HBase-5611 Report

https://issues.apache.org/jira/browse/HBASE-5611

1. Symptom

A region server’s memstore flusher thread keeps emitting exception, and cannot flush the in-memory edit log. Could cause data-loss if the log is not flushed.

2012-03-21 00:33:39,303 ERROR org.apache.hadoop.hbase.regionserver.MemStoreFlusher: Cache flusher failed for entry null
java.lang.IllegalStateException
       at com.google.common.base.Preconditions.checkState(Preconditions.java:129)
       at org.apache.hadoop.hbase.regionserver.MemStoreFlusher.flushOneForGlobalPressure(MemStoreFlusher.java:199)
       at org.apache.hadoop.hbase.regionserver.MemStoreFlusher.run(MemStoreFlusher.java:223)
       at java.lang.Thread.run(Thread.java:662)

1.1 Severity

Critical

1.2 Was there exception thrown?

Yes.

1.2.1 Were there multiple exceptions?

Yes.

1) RS1 died (triggered log split)

5). recovery time out

8). Final exception.

1.3 Scope of the failure

Data loss potentially.

2. How to reproduce this failure

2.0 Version

0.90.6

2.1 Configuration

Timeout monitor;

Low/high watermark;

these better be set at small numbers to have better chance to see.

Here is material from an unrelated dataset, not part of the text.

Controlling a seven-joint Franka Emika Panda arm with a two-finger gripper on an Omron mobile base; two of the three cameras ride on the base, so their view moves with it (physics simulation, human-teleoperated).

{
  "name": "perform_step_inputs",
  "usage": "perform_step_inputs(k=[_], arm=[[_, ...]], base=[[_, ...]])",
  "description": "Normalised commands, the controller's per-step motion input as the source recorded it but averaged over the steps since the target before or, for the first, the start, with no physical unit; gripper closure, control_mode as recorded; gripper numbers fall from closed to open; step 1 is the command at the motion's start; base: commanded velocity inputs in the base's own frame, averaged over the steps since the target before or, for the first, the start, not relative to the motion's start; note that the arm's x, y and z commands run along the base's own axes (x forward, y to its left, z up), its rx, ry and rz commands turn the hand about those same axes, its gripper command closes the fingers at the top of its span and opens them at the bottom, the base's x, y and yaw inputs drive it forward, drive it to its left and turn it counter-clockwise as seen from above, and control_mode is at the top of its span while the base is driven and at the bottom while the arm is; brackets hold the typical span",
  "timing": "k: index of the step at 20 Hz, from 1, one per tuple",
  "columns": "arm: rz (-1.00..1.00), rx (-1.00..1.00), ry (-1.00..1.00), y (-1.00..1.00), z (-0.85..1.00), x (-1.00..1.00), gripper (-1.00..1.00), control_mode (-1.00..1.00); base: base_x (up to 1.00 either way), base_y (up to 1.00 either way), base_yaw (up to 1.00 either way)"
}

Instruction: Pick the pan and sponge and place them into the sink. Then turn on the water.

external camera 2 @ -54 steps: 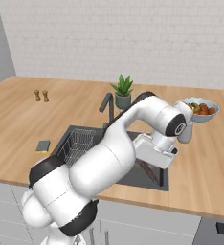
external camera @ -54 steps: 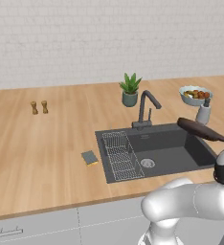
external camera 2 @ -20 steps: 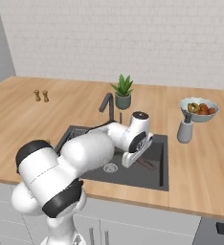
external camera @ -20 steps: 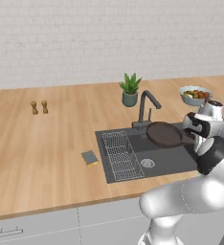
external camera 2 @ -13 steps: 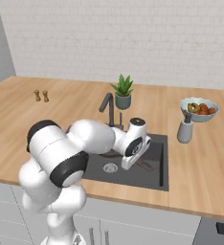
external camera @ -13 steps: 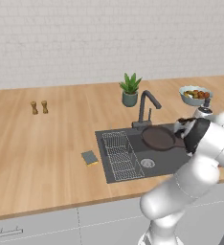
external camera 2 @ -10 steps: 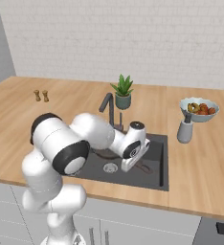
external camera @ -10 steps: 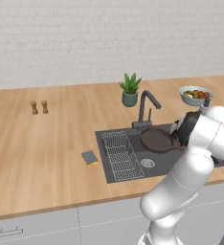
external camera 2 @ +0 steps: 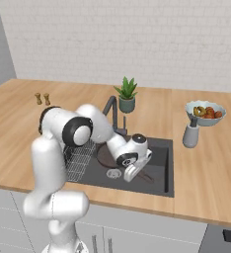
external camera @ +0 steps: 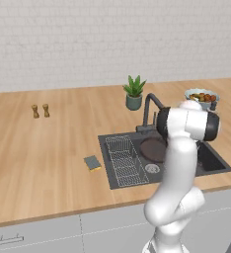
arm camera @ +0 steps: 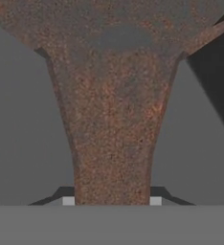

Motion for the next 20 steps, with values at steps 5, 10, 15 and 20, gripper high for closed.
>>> perform_step_inputs(k=[5, 10, 15, 20], arm=[[0.00, 0.00, 0.00, 0.02, -0.55, 0.47, 1.00, -1.00], [0.00, 0.00, 0.00, 0.01, -0.52, 0.40, 1.00, -1.00], [0.00, 0.00, 0.00, 0.12, -0.50, 0.43, 1.00, -1.00], [0.00, 0.00, 0.00, 0.20, -0.53, 0.39, 1.00, -1.00]], base=[[0.00, 0.00, 0.00], [0.00, 0.00, 0.00], [0.00, 0.00, 0.00], [0.00, 0.00, 0.00]])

2.2 Reproduction procedure

1. split region in RS1

2. set small timeout, therefore the recovery of RS2 will quickly timeout

3. keep adding data, and RS2’s memory usage reaches watermark

4. when it flushes, see the exception

2.2.1 Timing order

This order

2.2.2 Events order externally controllable?

Yes.

2.3 Can the logs tell how to reproduce the failure?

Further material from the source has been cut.